AIM OF THE TASK
Pick out and copy every line below that has the word "angles".

§ §

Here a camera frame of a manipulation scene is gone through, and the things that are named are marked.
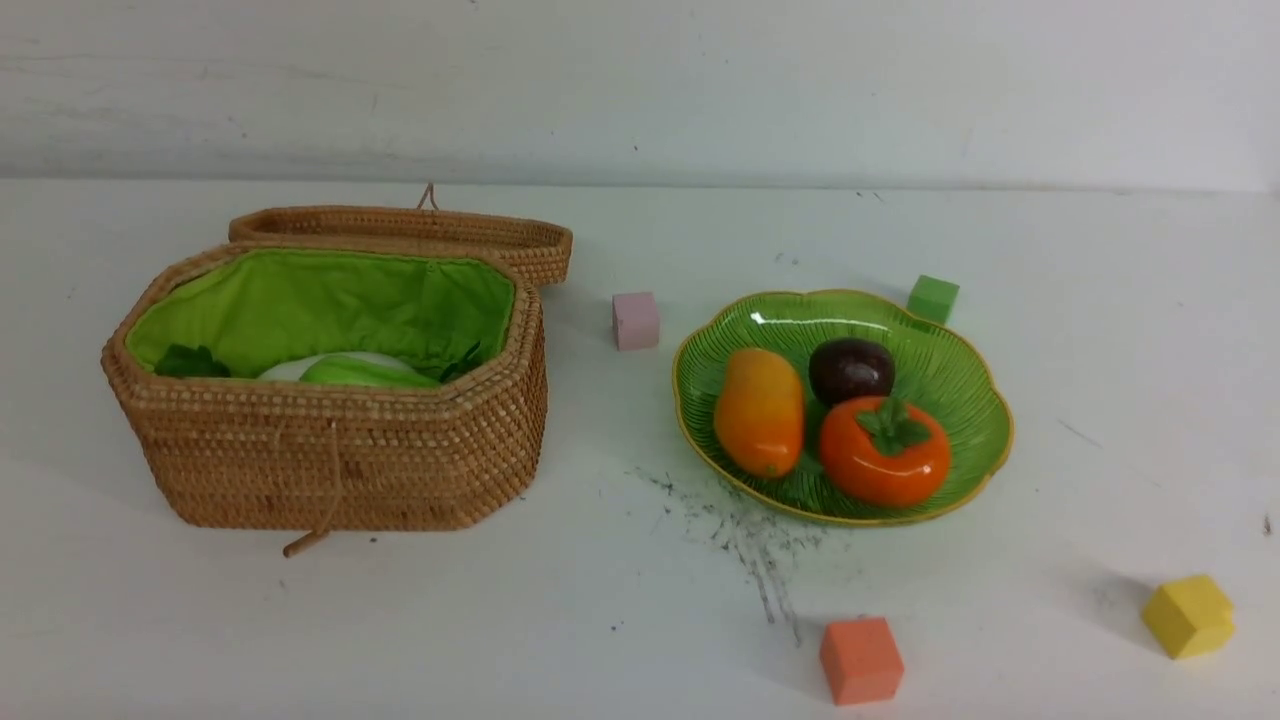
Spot salmon orange foam cube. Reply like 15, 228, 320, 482
819, 616, 905, 706

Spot pink foam cube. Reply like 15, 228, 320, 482
612, 291, 660, 352

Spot woven rattan basket lid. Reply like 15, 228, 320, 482
228, 204, 573, 286

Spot yellow foam cube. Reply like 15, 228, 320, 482
1140, 574, 1236, 660

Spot green glass leaf plate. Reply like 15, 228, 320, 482
671, 290, 1015, 527

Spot orange yellow toy mango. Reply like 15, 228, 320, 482
713, 347, 805, 480

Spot white toy radish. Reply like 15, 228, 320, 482
259, 351, 371, 382

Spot orange toy carrot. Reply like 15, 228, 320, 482
152, 343, 483, 384

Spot green foam cube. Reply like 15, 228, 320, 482
906, 274, 960, 325

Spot orange toy persimmon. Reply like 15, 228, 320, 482
818, 396, 954, 509

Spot woven rattan basket green lining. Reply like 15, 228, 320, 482
101, 240, 549, 532

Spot green toy bitter gourd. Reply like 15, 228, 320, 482
298, 354, 440, 389

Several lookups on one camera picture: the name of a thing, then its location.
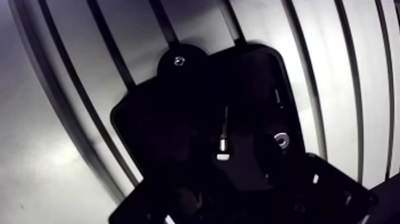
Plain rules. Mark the black tray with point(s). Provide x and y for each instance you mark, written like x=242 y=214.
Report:
x=187 y=103

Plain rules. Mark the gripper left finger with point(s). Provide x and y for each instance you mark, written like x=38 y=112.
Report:
x=162 y=203

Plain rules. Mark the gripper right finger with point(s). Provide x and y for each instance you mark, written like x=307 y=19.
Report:
x=328 y=194

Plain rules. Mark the steel bolt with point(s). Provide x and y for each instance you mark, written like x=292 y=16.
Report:
x=223 y=145

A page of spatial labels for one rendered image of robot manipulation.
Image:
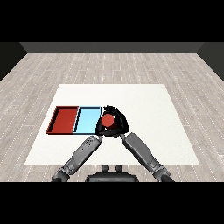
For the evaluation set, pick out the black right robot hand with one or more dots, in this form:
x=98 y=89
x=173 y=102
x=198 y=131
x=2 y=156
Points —
x=120 y=120

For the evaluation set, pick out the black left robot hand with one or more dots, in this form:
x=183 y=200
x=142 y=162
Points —
x=99 y=128

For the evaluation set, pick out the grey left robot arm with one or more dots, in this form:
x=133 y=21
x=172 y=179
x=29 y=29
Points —
x=82 y=151

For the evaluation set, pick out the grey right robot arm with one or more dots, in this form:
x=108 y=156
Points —
x=142 y=152

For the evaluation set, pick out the red can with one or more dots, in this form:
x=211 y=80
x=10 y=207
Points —
x=107 y=120

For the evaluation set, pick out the light blue open box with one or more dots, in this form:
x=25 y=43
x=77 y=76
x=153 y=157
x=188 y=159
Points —
x=87 y=120

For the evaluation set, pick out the red open box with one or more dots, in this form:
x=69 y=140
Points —
x=63 y=120

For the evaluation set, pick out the dark grey robot body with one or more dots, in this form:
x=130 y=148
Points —
x=111 y=176

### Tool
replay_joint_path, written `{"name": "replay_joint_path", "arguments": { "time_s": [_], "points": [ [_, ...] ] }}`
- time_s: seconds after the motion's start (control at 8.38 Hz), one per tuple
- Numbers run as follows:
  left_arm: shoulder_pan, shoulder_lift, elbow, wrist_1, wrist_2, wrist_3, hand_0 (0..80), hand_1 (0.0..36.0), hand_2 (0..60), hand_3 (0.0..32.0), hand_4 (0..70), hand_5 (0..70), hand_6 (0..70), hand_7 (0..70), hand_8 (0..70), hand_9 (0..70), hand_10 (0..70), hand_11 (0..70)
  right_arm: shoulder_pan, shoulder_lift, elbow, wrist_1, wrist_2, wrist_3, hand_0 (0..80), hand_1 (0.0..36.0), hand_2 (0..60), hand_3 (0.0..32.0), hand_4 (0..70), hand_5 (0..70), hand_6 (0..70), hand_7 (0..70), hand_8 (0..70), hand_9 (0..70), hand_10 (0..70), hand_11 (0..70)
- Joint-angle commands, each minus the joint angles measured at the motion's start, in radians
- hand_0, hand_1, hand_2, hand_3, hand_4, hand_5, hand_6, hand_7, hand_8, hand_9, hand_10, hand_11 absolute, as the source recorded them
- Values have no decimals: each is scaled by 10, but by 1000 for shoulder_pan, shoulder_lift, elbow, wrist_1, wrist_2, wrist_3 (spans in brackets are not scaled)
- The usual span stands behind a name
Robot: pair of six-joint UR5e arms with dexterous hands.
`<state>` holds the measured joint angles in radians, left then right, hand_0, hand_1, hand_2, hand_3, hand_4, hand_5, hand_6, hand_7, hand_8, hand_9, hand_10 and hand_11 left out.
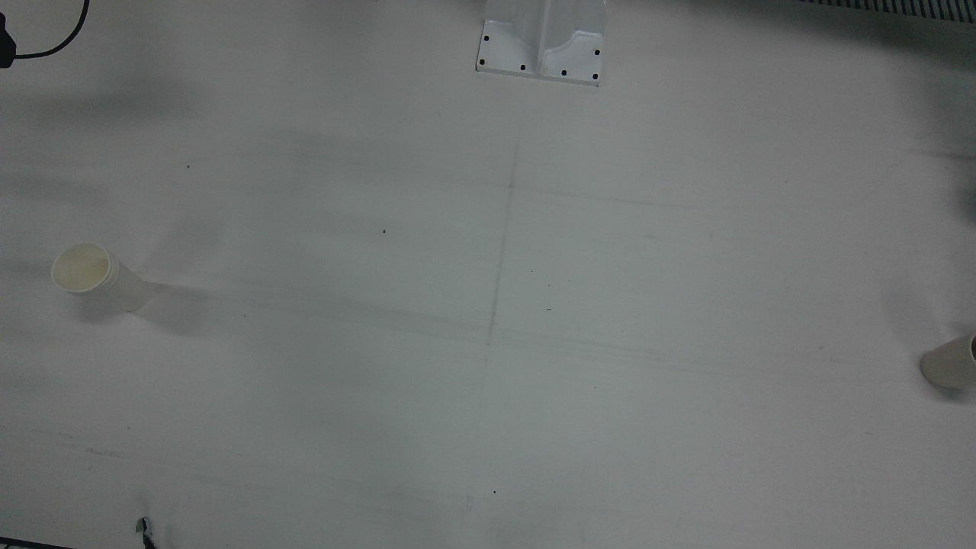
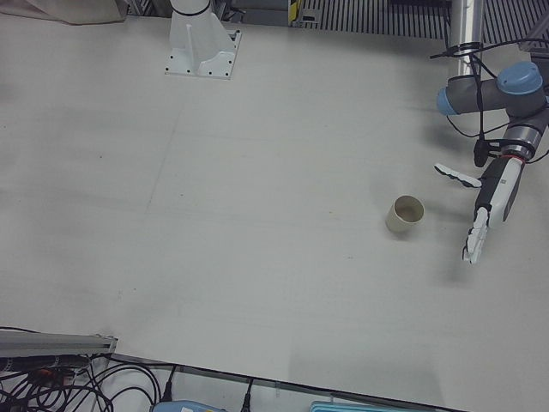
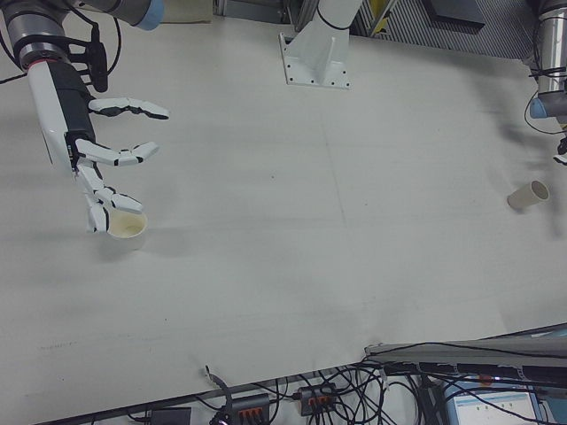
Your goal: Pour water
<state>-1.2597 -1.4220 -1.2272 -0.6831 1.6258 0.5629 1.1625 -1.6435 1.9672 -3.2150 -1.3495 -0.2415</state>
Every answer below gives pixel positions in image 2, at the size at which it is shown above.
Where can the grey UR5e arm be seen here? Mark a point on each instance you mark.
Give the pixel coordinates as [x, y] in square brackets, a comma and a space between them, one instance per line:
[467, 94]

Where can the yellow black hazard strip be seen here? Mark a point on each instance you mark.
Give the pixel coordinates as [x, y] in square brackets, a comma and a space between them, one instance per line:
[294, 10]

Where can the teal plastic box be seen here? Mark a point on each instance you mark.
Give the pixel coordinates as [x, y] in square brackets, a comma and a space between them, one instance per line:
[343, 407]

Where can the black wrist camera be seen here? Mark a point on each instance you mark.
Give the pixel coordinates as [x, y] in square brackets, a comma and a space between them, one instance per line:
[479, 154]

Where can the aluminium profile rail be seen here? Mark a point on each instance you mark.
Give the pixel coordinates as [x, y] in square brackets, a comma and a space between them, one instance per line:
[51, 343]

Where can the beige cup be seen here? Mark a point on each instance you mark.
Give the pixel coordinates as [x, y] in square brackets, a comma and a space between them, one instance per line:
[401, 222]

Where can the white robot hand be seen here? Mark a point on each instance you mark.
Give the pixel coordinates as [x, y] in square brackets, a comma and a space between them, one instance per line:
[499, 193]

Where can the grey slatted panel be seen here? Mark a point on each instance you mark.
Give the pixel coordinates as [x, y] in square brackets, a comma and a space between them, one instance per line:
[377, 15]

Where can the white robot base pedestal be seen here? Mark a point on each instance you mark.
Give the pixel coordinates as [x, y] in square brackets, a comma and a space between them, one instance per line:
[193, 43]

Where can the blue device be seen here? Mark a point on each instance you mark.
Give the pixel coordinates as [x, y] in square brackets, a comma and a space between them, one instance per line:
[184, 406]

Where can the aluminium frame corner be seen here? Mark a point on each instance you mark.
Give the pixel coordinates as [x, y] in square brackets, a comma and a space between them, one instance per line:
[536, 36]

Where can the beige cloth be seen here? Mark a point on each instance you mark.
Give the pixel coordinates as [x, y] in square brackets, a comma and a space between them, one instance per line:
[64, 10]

§ §

ANSWER BELOW
- Joint-angle commands, each minus the joint angles measured at the motion's start, in radians
`<state>` holds the measured joint angles in radians, left then right, hand_0, hand_1, hand_2, hand_3, hand_4, hand_5, hand_6, hand_7, hand_8, hand_9, hand_10 and hand_11 left out.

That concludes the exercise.